Is there some easy way? ..hard way?
To remove keywords "one" and "two" from all images in directory "DIR":
exiftool -keywords-=one -keywords-=two DIR
(that is assuming that they are stored in the IPTC keywords. Read FAQ 2 and 3 (https://exiftool.org/faq.html) to figure out the tag name you should actually use.)
- Phil
Thanks for the tip. I presume the entire keyword needs to be entered in the command line. Mine are dotted as in "pinacate.volcano.lava flow.biggest" Would just "-keywords-=pinacate" work?
I am re-introduced to the utility of batch files.
The keyword needs to be an exact match.
- Phil
I tried with one keyword and was informed that exiftool looked at 92 files but declined to change any of them. Where is this documented? I can try to figure it out myself and quit bugging you.
This is documented in the application documentation (https://exiftool.org/exiftool_pod.html) (which you see when you run exiftool with no arguments). Look at the section under -TAG[+-]=[VALUE]. Also, see FAQ number 17 (https://exiftool.org/faq.html#Q17).
If it didn't change any files, then there were no keywords that matched the ones you tried to remove. Also see FAQ number 3 if you are still having no luck with this.
- Phil
This makes no sense to me. I am using Friedemann Schmidt's Geosetter as a GUI. I brought up the edit data window for an image, copied the keyword from the keywords box and pasted it into my bat builder (Notepad++). Other images in the directory have the same keywords (added in a batch). The bat file looks like this:
ECHO OFF
CD /D H:\images\TecoRestored
exiftool -keywords-=Pinacate.Monogenetic.Fresh%20cones.Tecolote.Cone H:\images\TecoRestored
PAUSE
There is a space in one part (Fresh cones) so I put in %20 for the space character. Keywords are separated with semi-colons but leaving it or removing it makes no difference.
The result is:
1 directories scanned
0 image files updated
92 image files unchanged
I can't figure it out.
The problem I see is that you don't have keywords, you have a single keyword which encompasses all of "pinacate.volcano.lava flow.biggest". Unless all the files in the directory have the exact same keyword, it wouldn't be easy to remove just "pinacate" as a single command.

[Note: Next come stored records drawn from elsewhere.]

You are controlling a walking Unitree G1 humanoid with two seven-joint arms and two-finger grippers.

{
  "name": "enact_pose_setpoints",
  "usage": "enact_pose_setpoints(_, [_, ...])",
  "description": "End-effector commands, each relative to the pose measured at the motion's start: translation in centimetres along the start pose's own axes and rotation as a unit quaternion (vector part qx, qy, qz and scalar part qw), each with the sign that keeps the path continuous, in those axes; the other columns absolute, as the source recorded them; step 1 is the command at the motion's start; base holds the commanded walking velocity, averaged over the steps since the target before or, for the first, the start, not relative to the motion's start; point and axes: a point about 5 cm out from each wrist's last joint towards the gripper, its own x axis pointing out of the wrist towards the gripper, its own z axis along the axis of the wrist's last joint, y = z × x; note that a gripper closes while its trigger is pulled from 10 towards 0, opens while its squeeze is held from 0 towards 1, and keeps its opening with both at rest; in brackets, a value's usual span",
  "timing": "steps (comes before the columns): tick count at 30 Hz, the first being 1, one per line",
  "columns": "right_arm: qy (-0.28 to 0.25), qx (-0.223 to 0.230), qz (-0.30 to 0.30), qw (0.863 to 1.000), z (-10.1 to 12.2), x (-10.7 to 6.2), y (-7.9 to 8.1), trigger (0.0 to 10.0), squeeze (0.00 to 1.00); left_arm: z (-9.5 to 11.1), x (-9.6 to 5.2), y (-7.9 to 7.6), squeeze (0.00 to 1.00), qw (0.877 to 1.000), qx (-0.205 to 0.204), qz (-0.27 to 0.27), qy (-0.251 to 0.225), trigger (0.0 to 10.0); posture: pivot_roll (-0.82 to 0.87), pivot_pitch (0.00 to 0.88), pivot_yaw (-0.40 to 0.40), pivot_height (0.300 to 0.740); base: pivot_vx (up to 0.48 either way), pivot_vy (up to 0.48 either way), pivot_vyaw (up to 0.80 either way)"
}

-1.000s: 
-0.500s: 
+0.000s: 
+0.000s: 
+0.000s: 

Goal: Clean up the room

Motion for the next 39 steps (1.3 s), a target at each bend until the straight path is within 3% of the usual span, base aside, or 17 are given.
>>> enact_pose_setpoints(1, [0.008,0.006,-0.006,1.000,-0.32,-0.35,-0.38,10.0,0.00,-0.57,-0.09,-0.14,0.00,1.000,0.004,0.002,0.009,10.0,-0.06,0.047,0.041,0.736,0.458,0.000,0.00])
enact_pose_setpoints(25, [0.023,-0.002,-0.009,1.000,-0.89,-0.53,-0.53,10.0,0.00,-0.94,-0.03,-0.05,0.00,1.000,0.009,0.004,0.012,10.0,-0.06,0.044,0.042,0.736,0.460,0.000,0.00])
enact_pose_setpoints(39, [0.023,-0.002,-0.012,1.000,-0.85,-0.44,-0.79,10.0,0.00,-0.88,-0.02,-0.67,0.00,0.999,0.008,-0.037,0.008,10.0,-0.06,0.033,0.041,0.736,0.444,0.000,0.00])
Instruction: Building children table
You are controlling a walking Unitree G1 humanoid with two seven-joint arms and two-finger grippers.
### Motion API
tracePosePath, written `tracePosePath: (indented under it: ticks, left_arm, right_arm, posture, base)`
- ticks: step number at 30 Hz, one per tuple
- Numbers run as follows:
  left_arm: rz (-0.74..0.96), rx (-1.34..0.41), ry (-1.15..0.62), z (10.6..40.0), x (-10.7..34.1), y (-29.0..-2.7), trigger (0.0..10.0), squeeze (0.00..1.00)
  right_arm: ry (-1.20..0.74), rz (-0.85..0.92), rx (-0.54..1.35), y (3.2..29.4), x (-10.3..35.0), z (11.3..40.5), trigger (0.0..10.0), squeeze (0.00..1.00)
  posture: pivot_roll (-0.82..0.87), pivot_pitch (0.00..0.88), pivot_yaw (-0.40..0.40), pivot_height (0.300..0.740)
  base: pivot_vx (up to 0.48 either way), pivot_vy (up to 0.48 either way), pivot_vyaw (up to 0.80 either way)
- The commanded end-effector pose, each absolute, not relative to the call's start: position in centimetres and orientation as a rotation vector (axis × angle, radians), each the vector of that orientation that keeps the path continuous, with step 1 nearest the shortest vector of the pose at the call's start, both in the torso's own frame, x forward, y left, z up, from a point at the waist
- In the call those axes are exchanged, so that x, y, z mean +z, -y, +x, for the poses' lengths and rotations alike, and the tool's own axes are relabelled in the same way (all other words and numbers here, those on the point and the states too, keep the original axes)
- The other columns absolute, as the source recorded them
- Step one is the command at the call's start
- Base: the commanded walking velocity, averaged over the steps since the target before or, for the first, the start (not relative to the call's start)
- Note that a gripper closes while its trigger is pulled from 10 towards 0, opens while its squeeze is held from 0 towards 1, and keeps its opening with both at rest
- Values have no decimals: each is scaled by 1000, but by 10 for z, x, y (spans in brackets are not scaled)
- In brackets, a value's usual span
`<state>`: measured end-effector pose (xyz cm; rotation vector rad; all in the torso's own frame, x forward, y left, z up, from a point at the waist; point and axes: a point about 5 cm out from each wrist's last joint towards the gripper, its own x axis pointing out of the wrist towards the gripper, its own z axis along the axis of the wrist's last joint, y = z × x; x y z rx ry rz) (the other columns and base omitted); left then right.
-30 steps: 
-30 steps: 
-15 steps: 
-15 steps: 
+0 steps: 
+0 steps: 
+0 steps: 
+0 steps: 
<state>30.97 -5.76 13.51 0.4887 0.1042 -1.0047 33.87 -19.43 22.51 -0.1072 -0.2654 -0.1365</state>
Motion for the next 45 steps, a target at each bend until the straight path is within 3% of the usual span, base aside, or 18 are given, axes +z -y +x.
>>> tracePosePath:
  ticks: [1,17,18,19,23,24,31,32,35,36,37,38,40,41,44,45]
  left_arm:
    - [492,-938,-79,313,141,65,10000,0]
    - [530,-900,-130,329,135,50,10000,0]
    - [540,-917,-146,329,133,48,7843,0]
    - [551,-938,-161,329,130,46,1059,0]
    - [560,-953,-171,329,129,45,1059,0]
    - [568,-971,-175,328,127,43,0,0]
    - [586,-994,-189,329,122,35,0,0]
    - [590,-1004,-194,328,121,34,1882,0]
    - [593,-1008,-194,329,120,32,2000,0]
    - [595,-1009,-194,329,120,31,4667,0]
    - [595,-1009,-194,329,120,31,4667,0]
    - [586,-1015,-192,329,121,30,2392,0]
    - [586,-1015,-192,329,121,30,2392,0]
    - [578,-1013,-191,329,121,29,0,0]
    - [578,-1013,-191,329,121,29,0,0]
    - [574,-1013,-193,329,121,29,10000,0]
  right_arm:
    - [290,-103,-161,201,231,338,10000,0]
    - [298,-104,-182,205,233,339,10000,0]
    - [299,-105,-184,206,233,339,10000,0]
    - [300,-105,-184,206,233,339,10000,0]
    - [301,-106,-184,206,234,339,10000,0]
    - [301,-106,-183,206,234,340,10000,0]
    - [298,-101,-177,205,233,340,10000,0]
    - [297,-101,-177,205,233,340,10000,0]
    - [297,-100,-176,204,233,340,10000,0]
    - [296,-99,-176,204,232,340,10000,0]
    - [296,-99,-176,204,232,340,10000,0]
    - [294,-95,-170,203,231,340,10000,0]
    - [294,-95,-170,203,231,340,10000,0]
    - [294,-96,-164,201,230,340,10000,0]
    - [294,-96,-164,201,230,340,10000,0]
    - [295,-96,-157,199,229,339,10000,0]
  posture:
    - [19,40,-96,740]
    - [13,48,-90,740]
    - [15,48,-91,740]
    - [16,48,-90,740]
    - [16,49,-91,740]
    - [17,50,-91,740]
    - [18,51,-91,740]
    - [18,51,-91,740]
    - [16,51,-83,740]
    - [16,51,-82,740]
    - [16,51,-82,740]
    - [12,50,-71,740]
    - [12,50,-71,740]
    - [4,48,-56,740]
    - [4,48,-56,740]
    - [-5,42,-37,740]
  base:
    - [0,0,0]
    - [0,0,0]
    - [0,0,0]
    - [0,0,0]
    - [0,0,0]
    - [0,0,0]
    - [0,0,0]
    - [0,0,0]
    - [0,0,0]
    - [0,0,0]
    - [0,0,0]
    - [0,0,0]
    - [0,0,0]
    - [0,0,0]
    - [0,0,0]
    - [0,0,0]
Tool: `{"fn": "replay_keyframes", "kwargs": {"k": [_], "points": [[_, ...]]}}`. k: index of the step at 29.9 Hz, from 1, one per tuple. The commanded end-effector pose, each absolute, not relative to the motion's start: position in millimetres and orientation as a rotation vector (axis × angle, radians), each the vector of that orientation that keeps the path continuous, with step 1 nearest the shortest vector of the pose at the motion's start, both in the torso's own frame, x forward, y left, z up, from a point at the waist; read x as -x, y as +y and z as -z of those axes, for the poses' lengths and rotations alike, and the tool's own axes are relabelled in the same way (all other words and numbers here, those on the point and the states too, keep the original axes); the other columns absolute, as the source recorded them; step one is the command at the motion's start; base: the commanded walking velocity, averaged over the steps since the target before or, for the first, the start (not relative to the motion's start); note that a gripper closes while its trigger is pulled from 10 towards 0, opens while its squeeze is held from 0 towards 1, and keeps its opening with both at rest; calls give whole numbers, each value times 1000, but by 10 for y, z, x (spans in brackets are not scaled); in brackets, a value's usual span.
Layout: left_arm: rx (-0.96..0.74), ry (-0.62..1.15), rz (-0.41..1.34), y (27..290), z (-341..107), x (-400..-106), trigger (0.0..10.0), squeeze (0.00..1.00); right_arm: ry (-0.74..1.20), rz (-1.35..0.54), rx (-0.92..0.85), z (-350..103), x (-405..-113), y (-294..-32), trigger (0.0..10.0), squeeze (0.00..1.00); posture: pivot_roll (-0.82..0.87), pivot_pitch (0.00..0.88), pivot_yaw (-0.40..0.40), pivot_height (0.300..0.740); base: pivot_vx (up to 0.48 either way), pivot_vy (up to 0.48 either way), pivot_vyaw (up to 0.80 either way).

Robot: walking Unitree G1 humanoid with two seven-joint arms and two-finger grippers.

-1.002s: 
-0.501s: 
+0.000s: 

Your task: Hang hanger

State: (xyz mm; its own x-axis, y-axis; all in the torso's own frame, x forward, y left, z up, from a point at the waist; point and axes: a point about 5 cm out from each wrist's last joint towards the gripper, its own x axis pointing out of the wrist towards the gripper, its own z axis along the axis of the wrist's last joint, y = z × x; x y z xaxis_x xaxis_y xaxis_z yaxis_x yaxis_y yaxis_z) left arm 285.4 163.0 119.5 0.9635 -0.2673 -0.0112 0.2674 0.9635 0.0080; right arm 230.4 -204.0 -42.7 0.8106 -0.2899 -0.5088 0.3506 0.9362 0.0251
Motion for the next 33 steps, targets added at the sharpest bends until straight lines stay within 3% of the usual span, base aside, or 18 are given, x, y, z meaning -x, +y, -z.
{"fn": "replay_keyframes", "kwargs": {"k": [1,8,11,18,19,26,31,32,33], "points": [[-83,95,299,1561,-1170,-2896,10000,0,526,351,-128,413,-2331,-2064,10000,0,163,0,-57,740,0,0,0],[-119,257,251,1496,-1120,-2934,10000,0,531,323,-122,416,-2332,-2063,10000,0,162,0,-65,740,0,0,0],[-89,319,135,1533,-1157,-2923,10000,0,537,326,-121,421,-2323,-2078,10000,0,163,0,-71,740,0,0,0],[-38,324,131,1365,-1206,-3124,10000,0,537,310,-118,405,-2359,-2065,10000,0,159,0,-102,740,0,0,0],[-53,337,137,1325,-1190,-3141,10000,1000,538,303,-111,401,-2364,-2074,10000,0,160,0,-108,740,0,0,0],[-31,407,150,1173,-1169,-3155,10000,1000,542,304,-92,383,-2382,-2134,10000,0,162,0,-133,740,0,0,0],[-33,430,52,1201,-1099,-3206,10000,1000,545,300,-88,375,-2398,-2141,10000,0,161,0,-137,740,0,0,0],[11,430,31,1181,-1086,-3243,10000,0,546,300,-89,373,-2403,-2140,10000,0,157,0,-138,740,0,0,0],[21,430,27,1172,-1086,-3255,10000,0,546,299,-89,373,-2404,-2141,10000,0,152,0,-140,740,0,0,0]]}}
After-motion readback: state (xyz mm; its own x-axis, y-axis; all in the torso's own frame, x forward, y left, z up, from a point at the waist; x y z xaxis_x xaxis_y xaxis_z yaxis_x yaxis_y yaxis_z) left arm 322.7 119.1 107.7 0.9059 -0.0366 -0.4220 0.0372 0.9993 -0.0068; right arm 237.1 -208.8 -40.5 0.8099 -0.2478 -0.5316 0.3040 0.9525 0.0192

If you want to convert the single grouped keyword into individual keywords, you can use the -sep option as mentioned in the FAQ that Phil pointed to. In this case
exiftool -sep "." -tagsfromfile @ -keywords H:\images\TecoRestored
That will separate the keywords for you. You can then use
exiftool -keywords-=pinacate H:\images\TecoRestored
to remove pinacate from the keywords.
If you want to remove a keyword with a space, such as "lava flow", you can put quotes around the word
exiftool -keywords-="lava flow" H:\images\TecoRestored
I would suggest making sure you have a backup of your images before trying full directory operations just in case you remove data that you want to keep. Also, separating the keywords like that might not be readable in the original program that put in the keywords that way.
It occurs to me that, in this case, I might be ahead by cleaning out all the keywords and starting from an empty object. Can I do that?
To remove all IPTC keywords, use -keywords= on the command line. To remove XMP keywords, use -xmp:subject=. I'm not sure where your keywords are stored. You can remove both at the same time if you want.
- Phil
QuoteThe keyword needs to be an exact match.
- Phil
Is this statement still valid ?
I would like to be able to filter the "Hierarchical Subject".
Quote---- XMP-lr ----
Hierarchical Subject : gens|famille|famille Beatrice|Mike, places|Brasil|Minas Gerais|Itabira
in two different ways:
1. remove every keyword starting with "gens" (people).
2. remove the first level of the keyword everywhere else (in some tools this level is considered as category) because they have no interest as keyword. in the above example "places" should be removed and we would keep only "Brasil|Minas Gerais|Itabira".
What do you think ?
Thanks, Philippe
Hi Philippe,
Since this original post there is a new advanced formatting feature that allows you to do arbitrary filtering of tag values. Try this:
exiftool "-HierarchicalSubject<${HierarchicalSubject;s/^gens\|[^,]+(, )?//;s/(^|, )[^\|]+\|/$1/}" FILE
- Phil
There is one thing to watch for, though. Programs like Lightroom will also write the base keywords to iptc keywords and XMP subject. So in the case of the gens keyword Mike, it would have to be removed separately from keywords and subject.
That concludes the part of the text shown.